Secretário Vitor Puppi assume cadeira no colegiado que irá administrar arrecadação e distribuição do IBS a partir de 2026

Curitiba integra o comitê gestor do IBS, destacando seu protagonismo na reforma tributária com foco na arrecadação e distribuição do novo imposto.
Curitiba assume protagonismo no comitê gestor do imposto sobre bens e serviços
Curitiba passou a integrar o Comitê Gestor do Imposto sobre Bens e Serviços (IBS) em 9 de fevereiro, com a posse do secretário municipal de Planejamento, Finanças e Orçamento, Vitor Puppi, como um dos 27 membros titulares indicados pelos municípios. O comitê foi criado no âmbito da Reforma Tributária para administrar o novo imposto que unifica o ICMS estadual e o ISS municipal. A participação ativa de Curitiba reflete o papel estratégico da cidade na condução das regras para arrecadação, fiscalização, cobrança e distribuição do tributo. O impacto financeiro do IBS é estimado em cerca de R$ 1 trilhão anuais para os entes federativos, demonstrando a relevância do comitê para o futuro da tributação no país.
A estrutura e funções do comitê gestor do IBS na reforma tributária
O Comitê Gestor do IBS conta com 27 representantes estaduais, do Distrito Federal e 27 representantes municipais, formando um colegiado equilibrado para coordenar o imposto. Entre suas responsabilidades estão a regulamentação de aspectos operacionais, como obrigações acessórias e prazos de recolhimento, além da uniformização de interpretações tributárias e do julgamento do contencioso administrativo. Esta estrutura inédita visa garantir segurança jurídica, eficiência administrativa e transparência na arrecadação e distribuição do IBS, marcando uma nova fase do federalismo fiscal brasileiro. A presença de Curitiba, por meio de Vitor Puppi, assegura que os interesses municipais sejam defendidos durante esta transição.
Impactos esperados do IBS para municípios e estados até 2033
A implantação do IBS ocorre em fase de testes e transição a partir de 2026, com implementação completa prevista para 2033. Essa mudança representa a substituição de tributos como ICMS, ISS, PIS, Cofins e IPI pelo IBS, de competência estadual e municipal, e pela CBS, de competência federal. O novo sistema promete simplificar a tributação sobre o consumo, reduzir litígios e promover uma administração tributária mais eficiente.
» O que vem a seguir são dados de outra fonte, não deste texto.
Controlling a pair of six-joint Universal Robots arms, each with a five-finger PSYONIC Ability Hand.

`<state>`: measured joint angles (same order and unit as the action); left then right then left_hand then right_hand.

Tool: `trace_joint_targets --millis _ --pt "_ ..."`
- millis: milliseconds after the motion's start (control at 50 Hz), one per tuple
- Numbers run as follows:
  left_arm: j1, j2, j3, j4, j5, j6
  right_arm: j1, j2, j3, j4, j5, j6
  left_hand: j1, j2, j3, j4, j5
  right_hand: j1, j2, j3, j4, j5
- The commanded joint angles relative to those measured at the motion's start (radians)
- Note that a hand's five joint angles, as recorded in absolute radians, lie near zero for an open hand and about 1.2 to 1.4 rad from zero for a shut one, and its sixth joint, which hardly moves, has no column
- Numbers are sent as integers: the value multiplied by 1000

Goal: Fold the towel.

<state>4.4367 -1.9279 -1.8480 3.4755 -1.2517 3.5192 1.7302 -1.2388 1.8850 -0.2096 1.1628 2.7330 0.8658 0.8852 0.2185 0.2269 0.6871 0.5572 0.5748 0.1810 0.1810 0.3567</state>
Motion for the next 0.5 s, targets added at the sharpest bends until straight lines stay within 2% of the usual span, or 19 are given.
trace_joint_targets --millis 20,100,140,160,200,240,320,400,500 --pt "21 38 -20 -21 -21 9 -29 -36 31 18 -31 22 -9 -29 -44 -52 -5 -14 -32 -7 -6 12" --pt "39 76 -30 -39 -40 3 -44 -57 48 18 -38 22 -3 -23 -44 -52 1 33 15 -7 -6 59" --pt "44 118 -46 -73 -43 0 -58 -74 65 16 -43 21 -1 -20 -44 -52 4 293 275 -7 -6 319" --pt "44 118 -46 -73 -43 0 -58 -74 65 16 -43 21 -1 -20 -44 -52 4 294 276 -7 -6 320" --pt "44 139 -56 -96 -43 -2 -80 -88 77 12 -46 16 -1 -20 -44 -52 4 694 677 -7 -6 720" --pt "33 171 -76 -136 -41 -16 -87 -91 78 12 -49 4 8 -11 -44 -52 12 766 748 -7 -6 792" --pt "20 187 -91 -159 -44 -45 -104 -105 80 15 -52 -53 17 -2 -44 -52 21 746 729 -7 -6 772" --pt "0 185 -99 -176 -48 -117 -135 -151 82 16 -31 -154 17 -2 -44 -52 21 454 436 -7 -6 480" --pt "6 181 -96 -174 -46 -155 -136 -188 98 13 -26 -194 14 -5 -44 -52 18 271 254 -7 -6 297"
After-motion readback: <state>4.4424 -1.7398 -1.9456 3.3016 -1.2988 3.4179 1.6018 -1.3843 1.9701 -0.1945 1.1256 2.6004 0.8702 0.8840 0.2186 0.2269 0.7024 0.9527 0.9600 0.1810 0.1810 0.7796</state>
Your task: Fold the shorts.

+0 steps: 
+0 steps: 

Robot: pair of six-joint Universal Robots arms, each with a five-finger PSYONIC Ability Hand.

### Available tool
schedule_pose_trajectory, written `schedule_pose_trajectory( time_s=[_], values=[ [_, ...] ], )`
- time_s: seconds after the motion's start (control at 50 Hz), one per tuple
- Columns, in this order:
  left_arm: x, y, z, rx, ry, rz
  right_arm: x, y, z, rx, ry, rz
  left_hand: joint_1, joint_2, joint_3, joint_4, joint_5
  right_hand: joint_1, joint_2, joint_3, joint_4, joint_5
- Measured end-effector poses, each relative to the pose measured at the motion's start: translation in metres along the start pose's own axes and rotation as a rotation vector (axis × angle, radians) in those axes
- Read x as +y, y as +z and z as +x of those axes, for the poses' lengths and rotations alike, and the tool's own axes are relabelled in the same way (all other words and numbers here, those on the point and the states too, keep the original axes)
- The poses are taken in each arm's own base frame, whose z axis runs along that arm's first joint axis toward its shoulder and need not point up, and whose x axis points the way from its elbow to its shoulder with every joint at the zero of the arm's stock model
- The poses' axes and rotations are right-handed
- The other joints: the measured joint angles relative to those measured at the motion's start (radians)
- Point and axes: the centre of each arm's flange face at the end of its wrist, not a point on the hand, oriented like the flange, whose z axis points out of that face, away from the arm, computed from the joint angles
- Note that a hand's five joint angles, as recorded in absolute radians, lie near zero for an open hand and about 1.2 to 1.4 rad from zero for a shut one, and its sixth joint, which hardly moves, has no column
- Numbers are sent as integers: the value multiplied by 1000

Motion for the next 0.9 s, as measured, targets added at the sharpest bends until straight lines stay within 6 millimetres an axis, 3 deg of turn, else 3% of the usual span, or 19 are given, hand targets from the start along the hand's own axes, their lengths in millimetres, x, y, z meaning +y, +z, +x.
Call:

Para os municípios, a preocupação central é garantir que não haja perda de arrecadação, reforçando a necessidade de uma aliança forte entre estados e municípios com foco no municipalismo. Curitiba já atua ativamente na formulação das regras setoriais, especialmente nos segmentos financeiro, saúde e de apostas.
O papel de Curitiba e seus representantes na consolidação do novo modelo fiscal
Segundo o prefeito Eduardo Pimentel, que discursou em nome da Frente Nacional de Prefeitas e Prefeitos (FNP), o momento é histórico para os municípios, que terão pela frente a responsabilidade de administrar um imposto que impactará diretamente as populações locais. Vitor Puppi destaca que a participação de Curitiba é fundamental para garantir segurança jurídica e eficiência. O comitê gestor provisório terá mandato até março de 2027, quando ocorrerá a primeira eleição formal dos representantes municipais. A integração da capital paranaense ao colegiado reforça sua influência política e técnica na construção das normas que regerão o IBS, reafirmando sua liderança no cenário tributário nacional.
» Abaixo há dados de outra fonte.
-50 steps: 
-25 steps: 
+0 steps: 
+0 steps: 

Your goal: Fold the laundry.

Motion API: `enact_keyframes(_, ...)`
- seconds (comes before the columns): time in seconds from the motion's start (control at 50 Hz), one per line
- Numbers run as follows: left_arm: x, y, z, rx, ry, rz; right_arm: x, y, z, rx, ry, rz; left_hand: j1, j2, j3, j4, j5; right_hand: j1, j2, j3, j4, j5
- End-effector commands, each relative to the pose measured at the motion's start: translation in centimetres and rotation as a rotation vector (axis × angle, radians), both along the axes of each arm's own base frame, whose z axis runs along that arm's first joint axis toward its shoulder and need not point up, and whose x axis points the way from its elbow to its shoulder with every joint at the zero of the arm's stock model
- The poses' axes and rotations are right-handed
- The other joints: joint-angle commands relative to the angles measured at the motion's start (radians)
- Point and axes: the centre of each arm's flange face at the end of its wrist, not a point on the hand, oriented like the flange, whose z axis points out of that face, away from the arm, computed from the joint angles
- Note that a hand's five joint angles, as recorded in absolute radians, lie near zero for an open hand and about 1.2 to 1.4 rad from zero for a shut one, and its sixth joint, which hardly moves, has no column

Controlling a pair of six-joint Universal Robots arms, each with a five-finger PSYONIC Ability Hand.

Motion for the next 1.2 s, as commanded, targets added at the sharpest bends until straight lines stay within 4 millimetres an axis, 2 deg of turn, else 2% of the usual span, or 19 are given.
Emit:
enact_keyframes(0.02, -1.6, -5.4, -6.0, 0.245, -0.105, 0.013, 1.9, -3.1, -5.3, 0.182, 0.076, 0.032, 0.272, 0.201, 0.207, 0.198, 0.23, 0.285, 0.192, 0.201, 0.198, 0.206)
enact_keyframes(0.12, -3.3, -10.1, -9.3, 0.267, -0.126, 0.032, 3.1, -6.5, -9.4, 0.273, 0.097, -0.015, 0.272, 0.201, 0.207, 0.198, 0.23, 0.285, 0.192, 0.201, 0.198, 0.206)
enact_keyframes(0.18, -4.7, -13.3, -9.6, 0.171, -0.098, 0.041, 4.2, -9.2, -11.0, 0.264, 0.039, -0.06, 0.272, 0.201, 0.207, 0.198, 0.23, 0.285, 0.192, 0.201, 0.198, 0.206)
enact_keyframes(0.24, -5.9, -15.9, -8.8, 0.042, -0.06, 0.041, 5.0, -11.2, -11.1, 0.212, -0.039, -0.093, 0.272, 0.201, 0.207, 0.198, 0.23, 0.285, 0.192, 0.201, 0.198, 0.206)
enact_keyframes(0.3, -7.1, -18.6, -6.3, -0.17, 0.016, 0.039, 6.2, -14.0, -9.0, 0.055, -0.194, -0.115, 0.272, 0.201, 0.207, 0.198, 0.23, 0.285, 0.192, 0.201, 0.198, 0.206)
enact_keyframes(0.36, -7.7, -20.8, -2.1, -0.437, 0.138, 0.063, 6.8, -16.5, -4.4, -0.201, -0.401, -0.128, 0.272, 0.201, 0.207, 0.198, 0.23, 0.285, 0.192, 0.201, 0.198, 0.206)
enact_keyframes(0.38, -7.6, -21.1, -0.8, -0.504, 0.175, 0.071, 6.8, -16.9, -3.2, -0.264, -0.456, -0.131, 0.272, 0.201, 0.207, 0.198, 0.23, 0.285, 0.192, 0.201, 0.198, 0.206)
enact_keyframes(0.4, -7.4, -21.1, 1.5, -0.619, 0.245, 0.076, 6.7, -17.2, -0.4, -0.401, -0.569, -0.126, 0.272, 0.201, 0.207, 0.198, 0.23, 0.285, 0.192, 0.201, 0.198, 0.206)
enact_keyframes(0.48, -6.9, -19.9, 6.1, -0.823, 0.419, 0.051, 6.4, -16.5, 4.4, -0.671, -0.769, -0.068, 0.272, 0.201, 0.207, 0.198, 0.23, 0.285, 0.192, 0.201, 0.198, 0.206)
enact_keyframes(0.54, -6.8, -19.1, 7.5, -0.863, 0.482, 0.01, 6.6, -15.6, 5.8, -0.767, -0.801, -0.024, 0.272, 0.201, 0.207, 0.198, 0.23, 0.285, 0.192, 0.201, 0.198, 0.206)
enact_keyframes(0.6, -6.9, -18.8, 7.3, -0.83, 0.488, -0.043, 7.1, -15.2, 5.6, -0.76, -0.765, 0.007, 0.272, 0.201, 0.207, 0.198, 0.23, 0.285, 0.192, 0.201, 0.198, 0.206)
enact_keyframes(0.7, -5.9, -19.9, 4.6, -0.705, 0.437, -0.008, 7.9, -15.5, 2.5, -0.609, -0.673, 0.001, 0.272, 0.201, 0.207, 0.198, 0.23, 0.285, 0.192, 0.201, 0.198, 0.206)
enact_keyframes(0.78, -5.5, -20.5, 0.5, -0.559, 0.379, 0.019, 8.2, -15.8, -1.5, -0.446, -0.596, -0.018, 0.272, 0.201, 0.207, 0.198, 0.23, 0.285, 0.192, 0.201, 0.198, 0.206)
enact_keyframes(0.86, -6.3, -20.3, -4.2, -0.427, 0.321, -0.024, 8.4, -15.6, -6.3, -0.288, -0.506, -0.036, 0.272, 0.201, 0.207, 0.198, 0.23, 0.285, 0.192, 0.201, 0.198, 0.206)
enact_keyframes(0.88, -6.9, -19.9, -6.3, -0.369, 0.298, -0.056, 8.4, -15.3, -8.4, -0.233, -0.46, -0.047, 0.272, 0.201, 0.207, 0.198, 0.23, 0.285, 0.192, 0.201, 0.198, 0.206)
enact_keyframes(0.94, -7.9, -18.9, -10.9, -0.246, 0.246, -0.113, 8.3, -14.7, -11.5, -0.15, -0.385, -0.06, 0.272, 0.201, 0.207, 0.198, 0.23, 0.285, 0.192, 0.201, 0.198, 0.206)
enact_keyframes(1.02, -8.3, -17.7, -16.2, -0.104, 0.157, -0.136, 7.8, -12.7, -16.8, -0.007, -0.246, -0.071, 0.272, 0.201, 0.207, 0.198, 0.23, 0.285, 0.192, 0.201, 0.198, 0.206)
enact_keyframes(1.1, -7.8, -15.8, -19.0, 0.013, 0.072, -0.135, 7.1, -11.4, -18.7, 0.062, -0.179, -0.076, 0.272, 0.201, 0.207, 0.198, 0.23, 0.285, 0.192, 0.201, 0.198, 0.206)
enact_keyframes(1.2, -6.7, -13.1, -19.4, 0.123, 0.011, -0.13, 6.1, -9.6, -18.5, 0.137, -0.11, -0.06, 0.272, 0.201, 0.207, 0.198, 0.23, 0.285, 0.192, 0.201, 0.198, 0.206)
Desafios e perspectivas para a administração do IBS nos próximos anos
A criação do Comitê Gestor do IBS representa um marco para o federalismo brasileiro, com competência compartilhada inédita entre os entes federativos. O desafio reside em fazer uma transição transparente e colaborativa, respeitando as especificidades locais e garantindo a manutenção da arrecadação municipal. A expectativa dos especialistas e gestores públicos é que o novo modelo traga maior simplicidade e justiça fiscal, reduzindo conflitos entre estados e municípios. Curitiba posiciona-se como protagonista nesse processo, buscando assegurar que as mudanças beneficiem tanto a administração pública quanto os contribuintes, com foco na prioridade das necessidades das populações das cidades.